Encourage your students to think of the trusted friends or adults in their lives who can read, and then ask them to spend at least 15 minutes a day having one of those people read aloud to them. Communicating this request to your students’ caregivers will help reinforce the message. This activity is quick and simple—as easy as a bedtime story—yet it’s immensely beneficial. Why is being read to so important?

Research supports that those who are read to on a regular basis gain the language and literacy skills required for success in reading more quickly than those who are not. Vocabulary, decoding, and comprehension skills improve; and most importantly, reading becomes a pleasurable activity associated with care and love. Older students and adults who struggle with reading should not dismiss the importance of being read to, even if they’ve outgrown the “bedtime story” phase. They can reap the benefits just as much!

Readaloud.org is a wonderful resource devoted to this topic. The Book Selections page on this website includes several read-aloud suggestions for younger students. For a wider range of ages, we recommend the 100 Best Read Aloud Books list from Scholastic, as well as this list from Read Brightly.
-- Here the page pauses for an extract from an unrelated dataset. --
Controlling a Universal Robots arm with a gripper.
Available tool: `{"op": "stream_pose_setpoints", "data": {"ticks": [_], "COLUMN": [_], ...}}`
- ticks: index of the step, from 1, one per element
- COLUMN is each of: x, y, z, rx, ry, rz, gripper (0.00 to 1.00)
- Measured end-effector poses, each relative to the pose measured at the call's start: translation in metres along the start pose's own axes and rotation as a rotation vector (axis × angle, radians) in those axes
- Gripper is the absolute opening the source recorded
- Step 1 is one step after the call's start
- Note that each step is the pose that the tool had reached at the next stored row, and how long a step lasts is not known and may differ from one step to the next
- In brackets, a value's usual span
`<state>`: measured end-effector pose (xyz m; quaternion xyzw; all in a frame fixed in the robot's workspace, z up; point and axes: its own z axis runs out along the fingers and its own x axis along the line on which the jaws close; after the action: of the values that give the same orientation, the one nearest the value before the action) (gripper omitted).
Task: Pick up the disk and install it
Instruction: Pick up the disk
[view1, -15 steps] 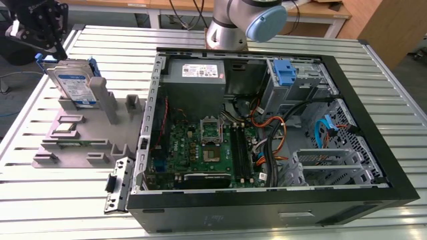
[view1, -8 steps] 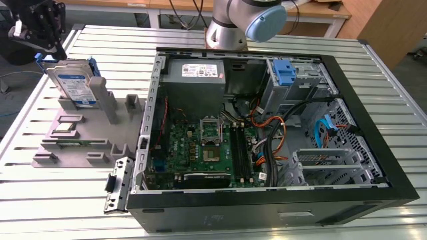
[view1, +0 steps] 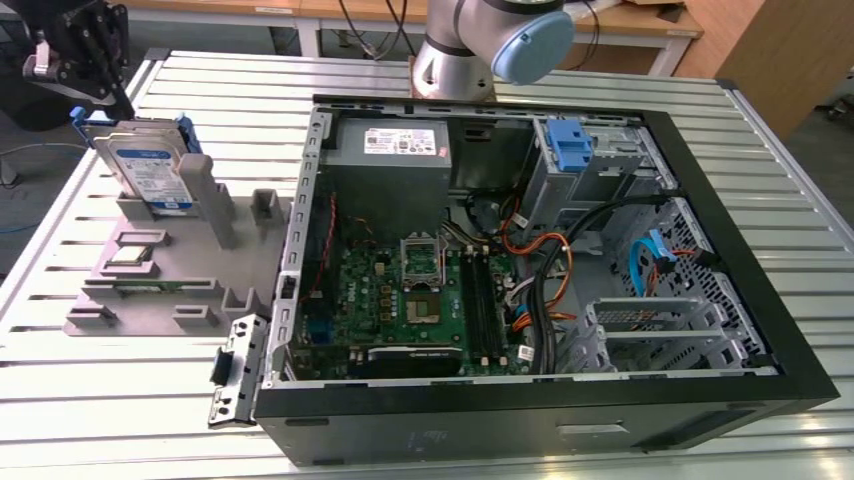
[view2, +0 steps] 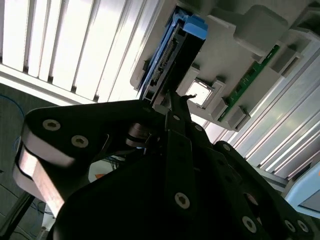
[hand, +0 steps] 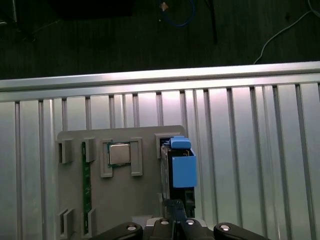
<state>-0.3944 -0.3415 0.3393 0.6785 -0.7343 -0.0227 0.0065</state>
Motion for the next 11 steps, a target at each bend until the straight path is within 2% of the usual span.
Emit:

In addition to reading books with trusted caregivers, students can continue working in Read Naturally programs at home if they are able to. There are several options:

Our wish this holiday season is for struggling readers everywhere to feel the love and joy that books can bring into their lives. We hope you make the time to read over break, too. The downtime you spend relaxing with a good book is actually one of the most productive things you can do for yourself! 

Happy Holidays!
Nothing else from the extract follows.